Hoy, tal y como me pasó en su día con la rúcula, debo poner negro sobre blanco una situación insostenible que se nos está yendo de las manos este verano. Me refiero, no podía ser de otra manera, a las puretonas que visten shorts ajustados. Efectivamente, la escuela de Ana Obregón ha hecho mucho daño, como los programas de cocina por los que la gente echa cilantro a la paella, y hoy padecemos una epidemia de señoras sin sentido del ridículo que, aún no entiendo por qué, se ven en la obligación de mostrarnos a todos sus bronceadas y embutidas nalgas pellejonas, esas rebabas glúteas que rebosan de unos vaqueros estudiadamente recortados para insinuar lo que una vez, hace demasiado tiempo, pudo ser digno de ser enseñado.
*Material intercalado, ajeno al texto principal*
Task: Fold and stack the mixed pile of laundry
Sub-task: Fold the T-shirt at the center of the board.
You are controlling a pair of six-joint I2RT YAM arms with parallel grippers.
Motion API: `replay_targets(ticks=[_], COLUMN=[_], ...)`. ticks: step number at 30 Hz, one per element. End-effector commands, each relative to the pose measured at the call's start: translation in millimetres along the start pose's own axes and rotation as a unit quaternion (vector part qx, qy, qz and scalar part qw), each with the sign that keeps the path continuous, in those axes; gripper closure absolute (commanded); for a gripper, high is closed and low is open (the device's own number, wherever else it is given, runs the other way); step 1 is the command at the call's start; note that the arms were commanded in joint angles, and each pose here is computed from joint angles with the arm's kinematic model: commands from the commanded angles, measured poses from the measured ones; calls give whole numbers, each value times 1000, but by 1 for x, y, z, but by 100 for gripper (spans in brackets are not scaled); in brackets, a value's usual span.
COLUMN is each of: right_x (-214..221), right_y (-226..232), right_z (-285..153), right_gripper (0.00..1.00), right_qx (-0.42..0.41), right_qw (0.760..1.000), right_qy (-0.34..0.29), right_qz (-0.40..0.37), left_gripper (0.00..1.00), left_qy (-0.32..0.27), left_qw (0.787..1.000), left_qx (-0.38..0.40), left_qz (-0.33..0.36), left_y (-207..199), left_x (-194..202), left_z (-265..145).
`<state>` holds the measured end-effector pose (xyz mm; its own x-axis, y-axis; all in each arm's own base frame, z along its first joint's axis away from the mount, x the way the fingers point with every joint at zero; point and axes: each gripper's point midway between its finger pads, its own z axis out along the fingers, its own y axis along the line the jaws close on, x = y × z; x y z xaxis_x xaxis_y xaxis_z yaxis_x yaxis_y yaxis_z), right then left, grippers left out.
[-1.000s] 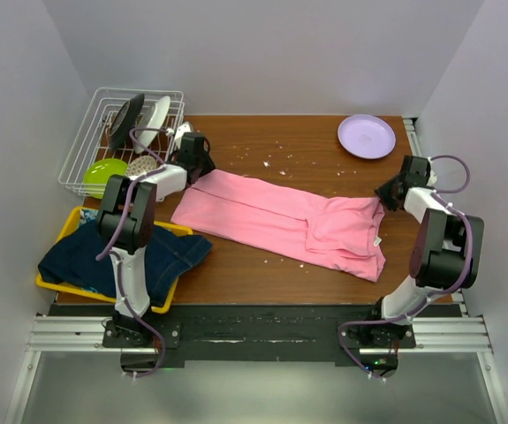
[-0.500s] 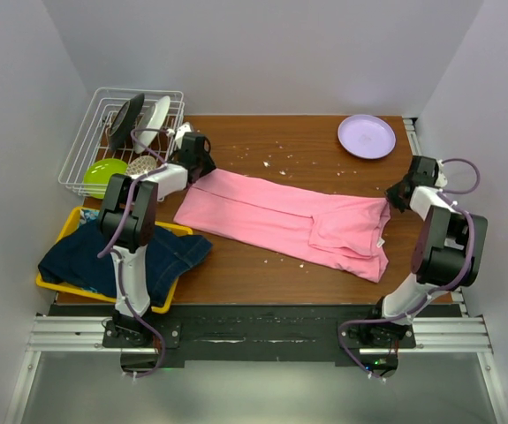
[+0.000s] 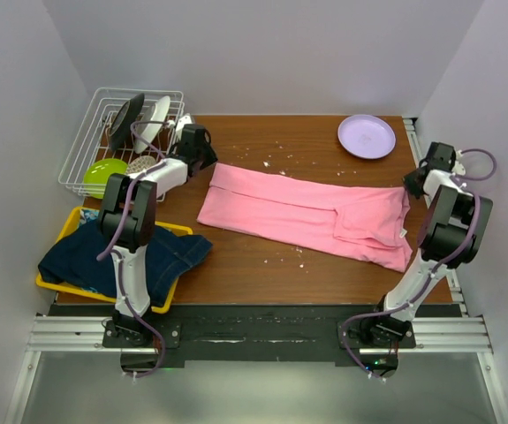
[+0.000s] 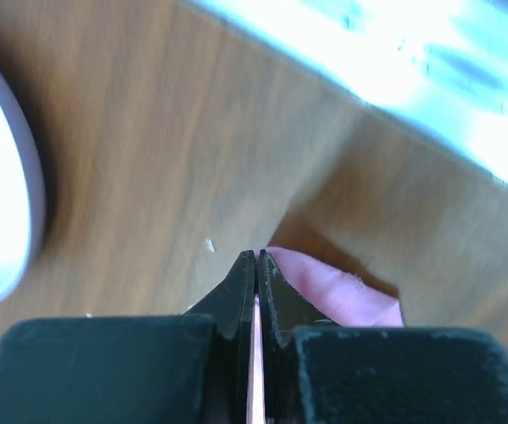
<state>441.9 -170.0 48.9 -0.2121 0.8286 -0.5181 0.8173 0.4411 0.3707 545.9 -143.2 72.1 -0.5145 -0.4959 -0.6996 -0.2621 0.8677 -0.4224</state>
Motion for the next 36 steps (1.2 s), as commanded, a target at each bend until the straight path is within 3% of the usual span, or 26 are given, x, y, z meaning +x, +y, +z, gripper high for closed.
replay_targets(ticks=[1,3,4,8,12,16,20,23,30,36], right_x=[-44,-46,-47,-46,-20,34,95,140,191,206], right_y=[16,14,12,11,30,51,66,66,39,24], right_z=[-9,-12,-18,-44,-74,-102,-123,-138,-143,-137], right_gripper=[86,72,57,41,41,44,59,60,60,64], right_qx=[10,20,27,38,4,-32,-73,-85,-70,-44], right_qw=[999,999,999,998,996,989,978,969,958,954], right_qy=[-44,-40,-43,-48,-37,-23,11,31,43,40], right_qz=[5,-5,-9,-33,-77,-142,-194,-232,-274,-294], left_gripper=[59,59,58,57,55,51,49,49,49,49], left_qy=[-19,-16,-14,-9,14,34,54,62,68,71], left_qw=[1000,1000,1000,1000,1000,999,997,996,995,995], left_qx=[17,18,19,25,22,22,38,45,43,40], left_qz=[0,2,1,10,17,34,50,55,55,61], left_y=[-12,-9,-9,-7,-3,-2,-5,-7,-6,-4], left_x=[-25,-25,-26,-27,-18,-11,-5,-2,1,3], left_z=[-2,-1,-1,-1,-1,1,0,-1,2,5])
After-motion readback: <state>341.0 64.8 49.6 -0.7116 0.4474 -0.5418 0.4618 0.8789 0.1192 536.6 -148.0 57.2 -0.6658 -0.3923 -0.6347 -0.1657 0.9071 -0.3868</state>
De verdad que no me lo explico. Me las imagino despertando por la mañana, pizpiretas y cantarinas, sirviéndose un cuenco de muesli con un batido verde antioxidante, al más puro estilo Preysler, y tras el frugal desayuno irán a su atiborrado armario para elegir el modelito con el que dejar boquiabiertos a todos los vecinos, pero nada llamativo, algo refinado y discreto. Ya está, supongo que se dirán satisfechas, y alargando la mano escogerán una camiseta estridente y un pantaloncito vaquero con flecos e hilachos, denim le llaman los entendidos, para demostrar que la que tuvo retuvo, y así rivalizar en igualdad de condiciones, o eso creerán ellas, con la joven y prieta competencia.
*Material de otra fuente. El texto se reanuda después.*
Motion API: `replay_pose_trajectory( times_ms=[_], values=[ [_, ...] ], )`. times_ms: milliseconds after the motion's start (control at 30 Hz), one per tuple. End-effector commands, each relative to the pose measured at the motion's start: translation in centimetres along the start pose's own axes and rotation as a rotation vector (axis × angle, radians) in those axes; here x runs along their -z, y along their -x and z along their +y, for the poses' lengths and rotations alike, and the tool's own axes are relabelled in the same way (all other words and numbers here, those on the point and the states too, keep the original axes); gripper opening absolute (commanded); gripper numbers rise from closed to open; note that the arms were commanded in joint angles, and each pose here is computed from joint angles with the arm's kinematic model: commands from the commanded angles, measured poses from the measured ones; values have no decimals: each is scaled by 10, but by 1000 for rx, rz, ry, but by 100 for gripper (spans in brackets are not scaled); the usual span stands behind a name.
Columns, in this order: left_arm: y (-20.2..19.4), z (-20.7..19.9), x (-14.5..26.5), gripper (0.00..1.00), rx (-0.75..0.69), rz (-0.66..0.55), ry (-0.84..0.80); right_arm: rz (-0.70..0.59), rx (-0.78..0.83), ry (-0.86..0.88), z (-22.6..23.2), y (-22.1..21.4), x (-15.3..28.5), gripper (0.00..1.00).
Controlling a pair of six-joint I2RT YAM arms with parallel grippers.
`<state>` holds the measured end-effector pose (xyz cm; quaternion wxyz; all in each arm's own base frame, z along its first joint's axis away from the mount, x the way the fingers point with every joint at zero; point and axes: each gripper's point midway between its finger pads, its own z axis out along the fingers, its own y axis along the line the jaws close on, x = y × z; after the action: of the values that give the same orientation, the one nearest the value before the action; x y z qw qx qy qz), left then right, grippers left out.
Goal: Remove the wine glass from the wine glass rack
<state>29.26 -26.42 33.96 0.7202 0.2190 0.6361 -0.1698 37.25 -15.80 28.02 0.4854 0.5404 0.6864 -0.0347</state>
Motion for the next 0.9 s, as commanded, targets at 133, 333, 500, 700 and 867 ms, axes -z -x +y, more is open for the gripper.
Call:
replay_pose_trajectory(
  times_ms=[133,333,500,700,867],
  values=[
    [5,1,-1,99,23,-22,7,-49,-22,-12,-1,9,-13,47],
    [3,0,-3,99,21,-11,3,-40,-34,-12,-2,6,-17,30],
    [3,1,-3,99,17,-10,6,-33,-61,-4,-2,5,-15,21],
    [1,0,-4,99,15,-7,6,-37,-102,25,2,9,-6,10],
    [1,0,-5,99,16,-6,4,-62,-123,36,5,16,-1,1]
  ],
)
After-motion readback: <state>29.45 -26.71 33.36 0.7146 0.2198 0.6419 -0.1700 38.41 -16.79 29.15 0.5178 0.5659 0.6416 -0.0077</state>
Vaya por delante que cada quien es libre de vestirse como quiera, y ese derecho fundamental me confiere la posibilidad de levantar la voz en beneficio del buen gusto, porque creo que una mujer puede ser elegante y sensual, histriónica y llamativa, clásica y atemporal, burda y excesiva, o recatada y monjil, en definitiva una mujer puede y debe ser como desee, pero ante todo debe ser madura, acorde a su edad y sus circunstancias, conocedora de sus virtudes y limitaciones, poderosa e independiente, porque ahí es donde radica su verdadero atractivo físico, y no en un infantil intento por disimular el paso del tiempo, porque los muebles antiguos bien restaurados tienen su encanto, un embrujo especial y único con el que nunca conseguirá empatar un diseño innovador.
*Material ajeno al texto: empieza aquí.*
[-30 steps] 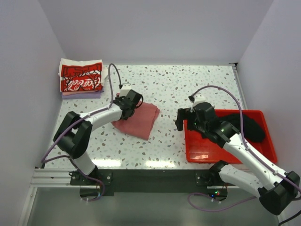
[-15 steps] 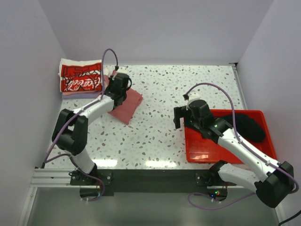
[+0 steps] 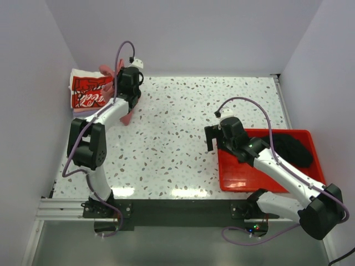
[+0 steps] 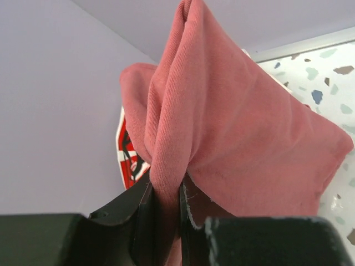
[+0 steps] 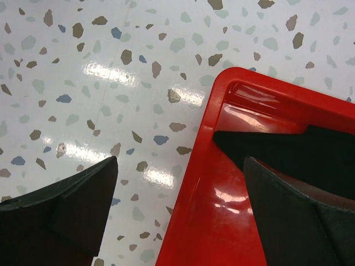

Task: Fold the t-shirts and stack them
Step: Neatly place the folded tshirt to the corner

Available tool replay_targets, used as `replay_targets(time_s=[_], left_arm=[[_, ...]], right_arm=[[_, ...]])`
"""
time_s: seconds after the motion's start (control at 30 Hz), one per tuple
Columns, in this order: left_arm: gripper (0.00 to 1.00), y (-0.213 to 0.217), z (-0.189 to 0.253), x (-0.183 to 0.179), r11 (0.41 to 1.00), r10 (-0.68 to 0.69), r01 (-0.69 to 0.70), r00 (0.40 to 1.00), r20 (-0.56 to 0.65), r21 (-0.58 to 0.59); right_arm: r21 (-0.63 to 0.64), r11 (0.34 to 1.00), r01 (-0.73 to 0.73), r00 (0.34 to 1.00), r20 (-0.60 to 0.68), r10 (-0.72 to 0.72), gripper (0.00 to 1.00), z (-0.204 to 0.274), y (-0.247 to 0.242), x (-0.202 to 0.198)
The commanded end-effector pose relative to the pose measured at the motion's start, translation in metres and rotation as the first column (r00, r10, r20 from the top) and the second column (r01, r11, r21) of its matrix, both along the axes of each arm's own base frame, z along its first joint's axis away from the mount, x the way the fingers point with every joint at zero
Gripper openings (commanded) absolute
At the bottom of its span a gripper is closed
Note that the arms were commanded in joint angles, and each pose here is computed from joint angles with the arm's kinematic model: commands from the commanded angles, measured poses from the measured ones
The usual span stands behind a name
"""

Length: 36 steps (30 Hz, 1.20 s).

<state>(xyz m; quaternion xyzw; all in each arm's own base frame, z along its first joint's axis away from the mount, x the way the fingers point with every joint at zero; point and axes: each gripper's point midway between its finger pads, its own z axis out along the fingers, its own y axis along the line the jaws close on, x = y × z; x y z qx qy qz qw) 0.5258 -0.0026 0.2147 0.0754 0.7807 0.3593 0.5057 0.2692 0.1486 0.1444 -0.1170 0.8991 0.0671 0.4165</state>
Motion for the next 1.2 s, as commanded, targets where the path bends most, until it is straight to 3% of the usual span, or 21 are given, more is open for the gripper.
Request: replay_targets(time_s=[0.0, 0.7, 0.93, 1.17], left_arm=[[0.0, 0.015, 0.068, 0.015, 0.997, 0.032, -0.041, 0.988, 0.149, 0.061], [0.0, 0.013, 0.149, 0.023, 0.999, -0.024, 0.013, 0.964, 0.264, 0.045], [0.0, 0.015, 0.146, 0.027, 0.999, -0.023, 0.01, 0.965, 0.262, 0.052], [0.0, 0.037, 0.114, 0.035, 0.997, 0.021, -0.036, 0.974, 0.226, 0.062]], right_arm=[[-0.01, 1.0, 0.023, 0.999, 0.043, -0.023, 0.99, 0.008, -0.003, 0.009], [-0.046, 0.998, 0.032, 0.999, 0.017, -0.031, 0.99, 0.0, -0.005, 0.01], [-0.054, 0.998, 0.042, 0.999, 0.023, -0.04, 0.99, 0.004, -0.008, 0.01], [-0.065, 0.996, 0.053, 0.999, 0.008, -0.053, 0.99, 0.007, -0.011, 0.009]])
Esa visión, la de una persona mayor con atuendo joven, sea hombre o mujer, me despierta risa y mofa. A qué viene esa moda de vestir chaquetas que no cierran, calzado con aire deportivo, bermudas multicolores o camisas de llamativos estampados, por no hablar de esos ajustadísimos pantalones que rozan el estrangulamiento genital. Todo eso no es más que el disfraz de un Peter Pan venido a menos que pretende engañarse a sí mismo, y por ende, a los demás. No me fio de quien no acepta quien es, así de simple. Por eso no entiendo que una mujer, y todo lo envidiable que representa, pierda su tiempo en renegar de su tiempo.

Puede que la intención de esa señora de shorts ajustados, por la que uno implora para no encontrársela de espaldas y que se agache a atarse las botas, sea situarse en un mercado al que vuelve tras divorciarse de un gañán que nunca la valoró. Puede que quiera recuperar los años perdidos junto a un imbécil que jamás le dio la libertad de insinuarse, quién sabe, pero una cosa está clara, los personajes que suelen frecuentar ese zoco son deshechos de tienta con postizos, espejos maquillados del mismo pasado del que ella huyó.

Así que señora, le hablo a usted. Hágame un favor, hágase un favor, no regale lo que cree que un hombre quiere ver, no malvenda sus secretos; en vez de eso valore muy caro eso que la hace especial y que un hombre no merece. Su amor propio, el buen gusto y las retinas de toda la raza humana se lo agradecerán.